How can I make sure that a text file is saved in a given codepage?

B

Bent M

Currently I have a problem: I need to make sure that a
text-file is saved in a given codepage (in this case:
ISO8859-5, which is Russian). If I install MUI and type
the Russian characters, everything looks ok, but when I
then take a hex-editor and look at the file, I can see
that it is NOT saved in that codepage. Furthermore, when I
transfer the text-file to my target (which runs Linux),
the only thing I see is garbage.
Please give me some hints to how to save the textfile in
the correct codepage.

Best regards,
Bent
 
G

Gary Smith

Bent M said:
Currently I have a problem: I need to make sure that a
text-file is saved in a given codepage (in this case:
ISO8859-5, which is Russian). If I install MUI and type
the Russian characters, everything looks ok, but when I
then take a hex-editor and look at the file, I can see
that it is NOT saved in that codepage. Furthermore, when I
transfer the text-file to my target (which runs Linux),
the only thing I see is garbage.
Please give me some hints to how to save the textfile in
the correct codepage.

Text files don't have code pages. Code pages are a function of the
display process. ISO 8859-5 is indistinguishable from ISO 8859-1 at the
file level. It's the interpretation of the 256 possible byte values that
makes the difference between one code page and another. If you want your
Linux system to display your text as Russian, you'll have to set the
approriate terminal display parameter on the Linus system, but doing that
will make every text file display that way until you change the parameter
again.
 
G

Guest

Hi Gary,

thanks for your reply, but.... my problem is NOT to get the Linux target to display the Russian characters, but to get W2k pro to save the file in the correct codepage. You are right in saying that ISO 8859-1 is indistinguishable from the ISO 8859-5 but I know that my Linux system requires 8859-5. How do I then make sure that my w2k saves in this codepage? First: all characters in 8859-5 are not in 8859-1 and secondly they are rearranged. When I setup my w2k to Russian, then I see the correct characters in wordpad, but when I save the file as ms-dos formatted and use a hex-editor to view the file, then I can compare the hex-value to the character written in wordpad. The hex-value written in the file, crosslinked with my ascii-table of codepage 8859-5, does not correspond to the character seen (if I assume that W2k uses CP 8859-5). Do you know where I can get informations about which codepage the files are saved in? Eventually.. how to change them?

Best regards,
Bent
 
J

John Thow

Hi Gary,

thanks for your reply, but.... my problem is NOT to get the Linux target to display the Russian characters, but to get W2k pro to save the file in the correct codepage. You are right in saying that ISO 8859-1 is indistinguishable from the ISO 8859-5 but I know that my Linux system requires 8859-5. How do I then make sure that my w2k saves in this codepage? First: all characters in 8859-5 are not in 8859-1 and secondly they are rearranged. When I setup my w2k to Russian, then I see the correct characters in wordpad, but when I save the file as ms-dos formatted and use a hex-editor to view the file, then I can compare the hex-value to the character written in wordpad. The hex-value written in the file, crosslinked with my ascii-table of codepage 8859-5, does not correspond to the character seen (if I assume that W2k uses CP 8859-5). Do you know where I can get informations about which codepage the files are saved in? Eventually.. how to change them?

Best regards,
Bent

This is not a codepage issue. It's about the internal values used by
different operating systems to implement extensions to the ASCII character
set. (Ie characters above 127.)

Values from 128 to 255 are _not_ part of the ASCII standard and are
assigned different sets of characters by different computer manufacturers
and software developers.

If you create a Russian character text file on your Linux system and import it
to windoze, I bet that will look like rubbish too.

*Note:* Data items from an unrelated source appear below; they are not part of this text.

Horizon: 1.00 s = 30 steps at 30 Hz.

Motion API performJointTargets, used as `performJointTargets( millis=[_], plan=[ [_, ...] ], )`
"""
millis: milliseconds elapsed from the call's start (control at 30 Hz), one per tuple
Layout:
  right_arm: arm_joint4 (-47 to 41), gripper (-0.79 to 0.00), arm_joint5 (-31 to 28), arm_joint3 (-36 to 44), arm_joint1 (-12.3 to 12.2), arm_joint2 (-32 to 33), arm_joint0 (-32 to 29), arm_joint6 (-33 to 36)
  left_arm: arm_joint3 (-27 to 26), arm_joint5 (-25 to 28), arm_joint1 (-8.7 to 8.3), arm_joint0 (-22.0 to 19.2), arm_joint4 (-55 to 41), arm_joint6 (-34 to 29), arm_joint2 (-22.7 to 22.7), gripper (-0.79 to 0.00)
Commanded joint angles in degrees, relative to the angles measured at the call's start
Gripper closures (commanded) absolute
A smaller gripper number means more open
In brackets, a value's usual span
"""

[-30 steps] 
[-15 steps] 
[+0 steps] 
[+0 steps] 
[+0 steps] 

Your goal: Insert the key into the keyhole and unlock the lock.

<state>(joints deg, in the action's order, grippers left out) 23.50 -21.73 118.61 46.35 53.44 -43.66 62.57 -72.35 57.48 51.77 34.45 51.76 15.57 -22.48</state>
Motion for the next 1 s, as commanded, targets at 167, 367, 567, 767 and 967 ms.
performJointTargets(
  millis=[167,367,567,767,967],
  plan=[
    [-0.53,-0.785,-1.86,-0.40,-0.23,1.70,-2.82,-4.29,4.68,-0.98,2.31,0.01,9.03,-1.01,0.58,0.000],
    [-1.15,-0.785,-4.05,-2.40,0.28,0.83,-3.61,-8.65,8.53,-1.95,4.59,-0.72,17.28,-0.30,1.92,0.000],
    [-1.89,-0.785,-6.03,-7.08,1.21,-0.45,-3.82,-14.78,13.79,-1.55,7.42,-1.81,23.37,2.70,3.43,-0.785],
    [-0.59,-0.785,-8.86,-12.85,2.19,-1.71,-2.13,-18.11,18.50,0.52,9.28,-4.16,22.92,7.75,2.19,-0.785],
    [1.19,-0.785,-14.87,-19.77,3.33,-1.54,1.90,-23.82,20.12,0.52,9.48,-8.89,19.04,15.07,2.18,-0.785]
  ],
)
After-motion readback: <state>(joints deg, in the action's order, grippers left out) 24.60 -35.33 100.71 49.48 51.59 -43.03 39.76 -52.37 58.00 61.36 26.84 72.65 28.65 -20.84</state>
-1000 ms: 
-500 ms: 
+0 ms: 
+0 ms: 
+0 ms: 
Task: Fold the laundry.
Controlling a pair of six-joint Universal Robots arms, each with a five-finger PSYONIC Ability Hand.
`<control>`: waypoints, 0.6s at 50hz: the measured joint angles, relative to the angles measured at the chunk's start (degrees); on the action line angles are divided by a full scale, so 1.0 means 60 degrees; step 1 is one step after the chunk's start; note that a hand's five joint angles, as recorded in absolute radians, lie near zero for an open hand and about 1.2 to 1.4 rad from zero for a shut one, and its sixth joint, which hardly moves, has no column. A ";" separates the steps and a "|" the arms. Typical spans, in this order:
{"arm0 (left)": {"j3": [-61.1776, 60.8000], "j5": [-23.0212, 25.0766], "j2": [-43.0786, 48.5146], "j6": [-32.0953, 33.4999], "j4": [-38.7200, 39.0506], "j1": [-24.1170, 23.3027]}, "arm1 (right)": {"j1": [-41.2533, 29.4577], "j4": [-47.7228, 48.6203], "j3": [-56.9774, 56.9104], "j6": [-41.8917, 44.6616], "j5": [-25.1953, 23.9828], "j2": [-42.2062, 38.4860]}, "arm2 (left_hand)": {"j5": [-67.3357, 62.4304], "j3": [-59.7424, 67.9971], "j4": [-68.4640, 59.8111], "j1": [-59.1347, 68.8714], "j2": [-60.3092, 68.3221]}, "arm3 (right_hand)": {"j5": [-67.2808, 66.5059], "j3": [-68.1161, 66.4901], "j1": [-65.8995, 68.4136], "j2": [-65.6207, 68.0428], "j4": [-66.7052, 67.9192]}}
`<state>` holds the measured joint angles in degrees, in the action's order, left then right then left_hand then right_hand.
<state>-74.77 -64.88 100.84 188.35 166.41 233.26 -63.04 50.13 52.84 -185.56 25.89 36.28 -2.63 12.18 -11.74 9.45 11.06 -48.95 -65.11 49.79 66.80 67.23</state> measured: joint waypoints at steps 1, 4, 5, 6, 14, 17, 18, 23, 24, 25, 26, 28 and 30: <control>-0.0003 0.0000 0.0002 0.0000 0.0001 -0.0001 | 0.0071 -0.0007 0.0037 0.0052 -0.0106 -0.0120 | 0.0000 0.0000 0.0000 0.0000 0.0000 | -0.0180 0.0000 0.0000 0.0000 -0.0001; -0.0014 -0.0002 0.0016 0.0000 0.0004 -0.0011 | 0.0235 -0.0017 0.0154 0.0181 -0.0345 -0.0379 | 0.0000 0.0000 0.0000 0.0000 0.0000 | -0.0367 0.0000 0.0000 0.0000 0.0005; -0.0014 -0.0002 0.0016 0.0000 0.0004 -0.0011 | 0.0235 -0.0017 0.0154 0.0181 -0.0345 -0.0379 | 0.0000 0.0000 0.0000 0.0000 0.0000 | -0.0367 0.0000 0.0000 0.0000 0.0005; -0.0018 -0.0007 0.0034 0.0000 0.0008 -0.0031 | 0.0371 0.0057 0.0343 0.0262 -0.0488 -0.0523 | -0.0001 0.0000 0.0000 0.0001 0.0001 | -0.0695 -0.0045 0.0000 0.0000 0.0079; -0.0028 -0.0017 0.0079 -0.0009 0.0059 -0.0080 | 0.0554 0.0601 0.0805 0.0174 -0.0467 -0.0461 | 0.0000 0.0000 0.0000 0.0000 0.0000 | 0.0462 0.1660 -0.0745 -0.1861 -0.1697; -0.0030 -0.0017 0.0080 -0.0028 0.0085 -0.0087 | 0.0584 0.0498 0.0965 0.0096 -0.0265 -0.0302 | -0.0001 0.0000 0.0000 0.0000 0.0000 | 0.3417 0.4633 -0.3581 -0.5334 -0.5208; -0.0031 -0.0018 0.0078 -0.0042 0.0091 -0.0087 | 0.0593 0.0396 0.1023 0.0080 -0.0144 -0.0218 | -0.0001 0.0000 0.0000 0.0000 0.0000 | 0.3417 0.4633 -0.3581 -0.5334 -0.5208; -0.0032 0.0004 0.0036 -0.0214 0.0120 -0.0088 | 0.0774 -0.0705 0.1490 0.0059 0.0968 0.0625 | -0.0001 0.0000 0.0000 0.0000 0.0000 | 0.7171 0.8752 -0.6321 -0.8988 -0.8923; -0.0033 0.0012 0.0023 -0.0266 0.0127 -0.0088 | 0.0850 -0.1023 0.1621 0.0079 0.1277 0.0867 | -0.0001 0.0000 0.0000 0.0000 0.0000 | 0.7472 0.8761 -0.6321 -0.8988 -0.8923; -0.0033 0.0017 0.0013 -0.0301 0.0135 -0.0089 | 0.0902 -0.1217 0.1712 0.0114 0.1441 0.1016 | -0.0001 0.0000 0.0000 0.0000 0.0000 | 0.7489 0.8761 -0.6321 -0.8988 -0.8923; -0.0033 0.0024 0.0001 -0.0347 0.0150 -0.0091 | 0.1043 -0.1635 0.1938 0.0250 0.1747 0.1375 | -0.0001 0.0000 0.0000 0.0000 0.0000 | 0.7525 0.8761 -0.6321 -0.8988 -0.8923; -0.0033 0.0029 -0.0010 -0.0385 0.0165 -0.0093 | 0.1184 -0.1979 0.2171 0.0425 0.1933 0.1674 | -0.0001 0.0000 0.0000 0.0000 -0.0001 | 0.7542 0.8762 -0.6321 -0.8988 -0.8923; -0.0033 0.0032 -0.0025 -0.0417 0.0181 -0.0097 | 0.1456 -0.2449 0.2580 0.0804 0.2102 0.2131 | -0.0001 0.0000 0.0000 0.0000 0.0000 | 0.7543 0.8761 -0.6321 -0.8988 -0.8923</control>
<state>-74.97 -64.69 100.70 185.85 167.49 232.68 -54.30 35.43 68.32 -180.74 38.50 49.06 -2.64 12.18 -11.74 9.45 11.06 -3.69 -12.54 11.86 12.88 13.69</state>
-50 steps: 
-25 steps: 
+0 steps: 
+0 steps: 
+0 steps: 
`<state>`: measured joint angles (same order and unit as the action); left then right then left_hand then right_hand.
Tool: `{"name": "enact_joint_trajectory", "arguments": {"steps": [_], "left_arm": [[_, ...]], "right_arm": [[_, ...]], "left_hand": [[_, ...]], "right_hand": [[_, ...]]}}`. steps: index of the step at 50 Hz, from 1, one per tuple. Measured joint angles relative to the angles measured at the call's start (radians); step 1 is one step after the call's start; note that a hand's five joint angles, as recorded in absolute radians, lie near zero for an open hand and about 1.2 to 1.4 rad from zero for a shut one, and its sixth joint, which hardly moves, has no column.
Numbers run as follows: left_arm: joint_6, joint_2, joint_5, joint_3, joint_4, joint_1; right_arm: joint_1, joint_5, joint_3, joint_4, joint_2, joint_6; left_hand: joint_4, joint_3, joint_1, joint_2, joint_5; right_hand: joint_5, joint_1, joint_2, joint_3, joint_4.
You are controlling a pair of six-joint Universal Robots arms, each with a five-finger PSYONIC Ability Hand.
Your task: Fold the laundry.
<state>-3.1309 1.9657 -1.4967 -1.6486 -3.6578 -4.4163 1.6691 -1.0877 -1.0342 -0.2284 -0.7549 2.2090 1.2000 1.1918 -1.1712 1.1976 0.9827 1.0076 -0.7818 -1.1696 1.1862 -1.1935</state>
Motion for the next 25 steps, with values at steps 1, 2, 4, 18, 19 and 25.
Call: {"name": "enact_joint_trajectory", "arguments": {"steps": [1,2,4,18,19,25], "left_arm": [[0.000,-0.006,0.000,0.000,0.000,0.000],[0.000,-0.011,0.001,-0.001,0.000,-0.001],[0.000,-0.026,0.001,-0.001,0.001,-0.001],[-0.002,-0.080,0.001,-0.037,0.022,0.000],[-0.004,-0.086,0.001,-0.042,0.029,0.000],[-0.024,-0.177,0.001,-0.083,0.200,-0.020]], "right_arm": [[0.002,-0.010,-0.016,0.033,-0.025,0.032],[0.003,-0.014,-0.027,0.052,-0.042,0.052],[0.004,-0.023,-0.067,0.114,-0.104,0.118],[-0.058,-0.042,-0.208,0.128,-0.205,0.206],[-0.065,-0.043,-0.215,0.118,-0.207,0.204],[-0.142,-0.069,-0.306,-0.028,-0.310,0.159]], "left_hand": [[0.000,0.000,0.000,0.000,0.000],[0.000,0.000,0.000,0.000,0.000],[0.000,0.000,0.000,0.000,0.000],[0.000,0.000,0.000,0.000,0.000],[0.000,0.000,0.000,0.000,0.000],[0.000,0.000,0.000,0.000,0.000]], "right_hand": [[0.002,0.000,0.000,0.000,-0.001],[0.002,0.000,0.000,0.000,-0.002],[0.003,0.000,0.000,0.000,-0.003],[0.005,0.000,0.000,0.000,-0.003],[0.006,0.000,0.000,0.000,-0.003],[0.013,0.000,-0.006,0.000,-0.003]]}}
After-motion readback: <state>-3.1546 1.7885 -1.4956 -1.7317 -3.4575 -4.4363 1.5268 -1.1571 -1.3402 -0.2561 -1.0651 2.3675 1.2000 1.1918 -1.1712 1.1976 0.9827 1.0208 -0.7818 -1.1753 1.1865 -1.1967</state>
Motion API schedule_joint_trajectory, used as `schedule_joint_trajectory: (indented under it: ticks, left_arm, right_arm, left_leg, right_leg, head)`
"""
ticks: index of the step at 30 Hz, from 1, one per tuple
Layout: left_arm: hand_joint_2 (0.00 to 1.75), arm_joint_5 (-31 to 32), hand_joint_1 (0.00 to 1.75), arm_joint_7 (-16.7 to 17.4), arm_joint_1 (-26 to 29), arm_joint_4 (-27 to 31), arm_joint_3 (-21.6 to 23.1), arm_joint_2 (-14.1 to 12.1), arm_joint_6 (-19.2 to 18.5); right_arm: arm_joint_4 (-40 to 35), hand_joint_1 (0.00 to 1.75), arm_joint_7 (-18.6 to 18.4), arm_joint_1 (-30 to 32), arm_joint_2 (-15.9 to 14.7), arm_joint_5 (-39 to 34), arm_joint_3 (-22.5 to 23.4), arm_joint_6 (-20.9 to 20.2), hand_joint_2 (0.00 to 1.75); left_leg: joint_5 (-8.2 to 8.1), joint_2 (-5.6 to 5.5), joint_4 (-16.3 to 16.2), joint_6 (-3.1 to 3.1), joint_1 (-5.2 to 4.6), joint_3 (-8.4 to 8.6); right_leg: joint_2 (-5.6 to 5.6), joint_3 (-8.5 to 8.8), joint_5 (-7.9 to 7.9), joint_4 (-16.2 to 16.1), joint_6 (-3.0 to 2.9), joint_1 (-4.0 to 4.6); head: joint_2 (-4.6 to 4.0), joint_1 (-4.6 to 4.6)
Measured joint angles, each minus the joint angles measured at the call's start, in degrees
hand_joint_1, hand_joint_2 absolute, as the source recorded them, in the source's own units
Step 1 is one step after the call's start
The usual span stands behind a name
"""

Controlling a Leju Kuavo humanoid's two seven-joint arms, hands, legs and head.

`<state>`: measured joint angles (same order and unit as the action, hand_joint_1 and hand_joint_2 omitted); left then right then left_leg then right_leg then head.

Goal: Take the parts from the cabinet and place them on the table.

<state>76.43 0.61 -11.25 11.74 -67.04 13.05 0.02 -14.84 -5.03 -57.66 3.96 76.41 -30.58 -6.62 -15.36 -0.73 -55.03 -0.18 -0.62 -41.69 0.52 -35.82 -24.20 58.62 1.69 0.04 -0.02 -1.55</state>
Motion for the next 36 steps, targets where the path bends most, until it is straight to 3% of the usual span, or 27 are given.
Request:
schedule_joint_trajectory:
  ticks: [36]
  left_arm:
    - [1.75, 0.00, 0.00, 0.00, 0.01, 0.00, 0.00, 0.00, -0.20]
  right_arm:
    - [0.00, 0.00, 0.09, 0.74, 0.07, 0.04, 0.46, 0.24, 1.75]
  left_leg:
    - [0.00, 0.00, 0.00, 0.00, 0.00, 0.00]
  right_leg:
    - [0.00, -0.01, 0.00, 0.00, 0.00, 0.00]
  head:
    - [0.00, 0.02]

What you seem to need is an editor that will run on windoze but output files
suitable for reading on Linux. I'm really not sure where you might find one
of those. However http://ex-code.com/gtk2edit/ points at an editor which
seems to support multiple (human) languages. Its example page shows an HTML
edit incorporating English & Hebrew and says it 'supports many encodings'.

Might help?

--
John Thow
an optimist is a guy/ that has never had/ much experience -
certain maxims of archie; Don Marquis.

To e-mail me, replace the DOTs in the Reply-To: address with dots!
 
P

Paul Gorodyansky

Hi,

Bent said:
Currently I have a problem: I need to make sure that a
text-file is saved in a given codepage (in this case:
ISO8859-5, which is Russian). If I install MUI and type
the Russian characters, everything looks ok, but when I
then take a hex-editor and look at the file, I can see
that it is NOT saved in that codepage. Furthermore, when I
transfer the text-file to my target (which runs Linux),
the only thing I see is garbage.
Please give me some hints to how to save the textfile in
the correct codepage.

I do it all the time with all codepages - Russian, Polish,
Japanese (I work as I18n software engineer), so I can answer
all your questions. It's all explained on my instructional site
"Cyrillic (Russian): instructions for Windows and Internet":
http://ourworld.compuserve.com/homepages/PaulGor/ but shortly:

1) First, to work with Russian _texts_ you do NOT any MUI,
do NOT need to '...setup ... w2k to Russian'.
One can read/write in Russian in editors, browsers, e-mail
on a pure English, German, or even Japanese Windows 2000.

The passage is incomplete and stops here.